Write out the listing below exactly, and omit any images you find in it.

··· Recorded information ···

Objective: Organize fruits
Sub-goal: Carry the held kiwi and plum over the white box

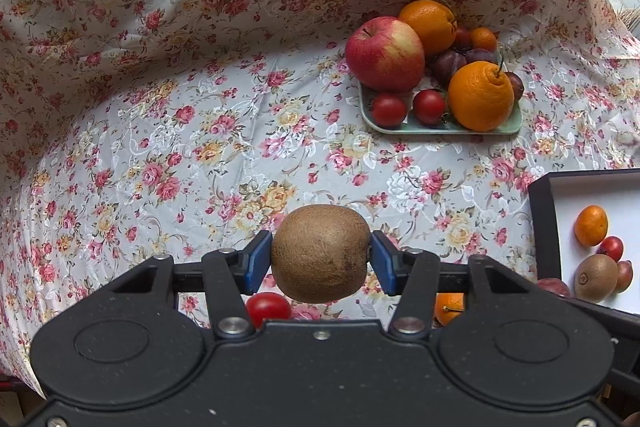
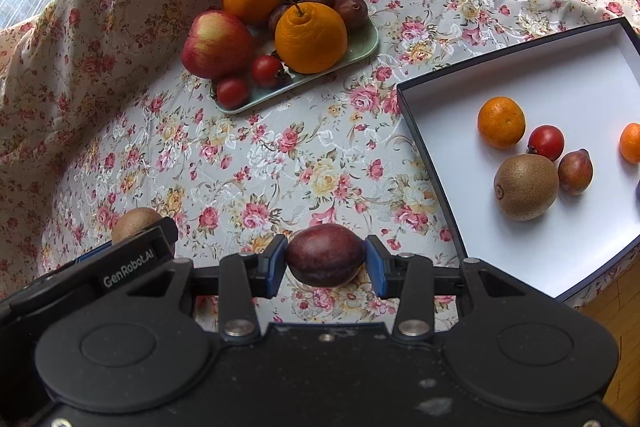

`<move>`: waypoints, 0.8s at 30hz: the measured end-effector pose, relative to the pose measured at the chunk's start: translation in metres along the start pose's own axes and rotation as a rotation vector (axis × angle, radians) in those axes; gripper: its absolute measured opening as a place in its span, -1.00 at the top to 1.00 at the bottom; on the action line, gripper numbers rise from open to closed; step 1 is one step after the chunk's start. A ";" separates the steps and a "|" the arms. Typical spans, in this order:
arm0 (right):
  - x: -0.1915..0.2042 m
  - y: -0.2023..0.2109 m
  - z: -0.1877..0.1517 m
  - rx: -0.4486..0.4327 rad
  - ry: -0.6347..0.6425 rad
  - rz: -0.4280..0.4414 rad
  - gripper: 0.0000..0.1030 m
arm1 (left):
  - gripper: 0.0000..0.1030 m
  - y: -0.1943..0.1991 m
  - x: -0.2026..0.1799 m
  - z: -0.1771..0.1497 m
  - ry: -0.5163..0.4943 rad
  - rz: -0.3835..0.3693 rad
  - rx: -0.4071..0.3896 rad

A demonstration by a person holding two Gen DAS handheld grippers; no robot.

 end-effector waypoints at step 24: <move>-0.238 0.061 0.062 -0.152 -0.359 -0.095 0.16 | -0.13 0.003 -0.202 0.008 -0.286 -0.122 -0.033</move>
Point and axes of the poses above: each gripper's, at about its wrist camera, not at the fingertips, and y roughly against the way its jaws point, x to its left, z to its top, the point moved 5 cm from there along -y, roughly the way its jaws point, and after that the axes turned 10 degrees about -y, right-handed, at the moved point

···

### Problem solution
Objective: Organize fruits
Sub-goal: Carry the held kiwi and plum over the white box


`<move>`: waypoints, 0.8s at 30hz: the measured end-effector pose, relative to the pose measured at the chunk's start: translation in metres along the start pose's own axes and rotation as a rotation vector (axis × angle, radians) in those axes; gripper: its absolute measured opening as a place in its span, -1.00 at the top to 1.00 at the bottom; on the action line, gripper numbers rise from open to closed; step 1 is one step after the chunk's start. A ";" separates the steps and a "|" the arms. Typical spans, in this order:
arm0 (right):
  - x: -0.1915..0.2042 m
  - y: -0.2023..0.2109 m
  - z: -0.1877..0.1517 m
  - rx: -0.4486..0.4327 rad
  - ry: -0.6347..0.6425 rad
  - rz: -0.4280..0.4414 rad
  - gripper: 0.0000..0.1030 m
arm1 (left):
  - gripper: 0.0000..0.1030 m
  - y: -0.1943..0.1991 m
  - x: -0.2026..0.1799 m
  - z: -0.1771..0.1497 m
  - ry: -0.5163..0.4943 rad
  - rz: -0.3835..0.3693 rad
  - rx: -0.4071..0.3896 rad

A demonstration by a person holding two Gen DAS handheld grippers; no robot.

 end-effector waypoints at step 24: <move>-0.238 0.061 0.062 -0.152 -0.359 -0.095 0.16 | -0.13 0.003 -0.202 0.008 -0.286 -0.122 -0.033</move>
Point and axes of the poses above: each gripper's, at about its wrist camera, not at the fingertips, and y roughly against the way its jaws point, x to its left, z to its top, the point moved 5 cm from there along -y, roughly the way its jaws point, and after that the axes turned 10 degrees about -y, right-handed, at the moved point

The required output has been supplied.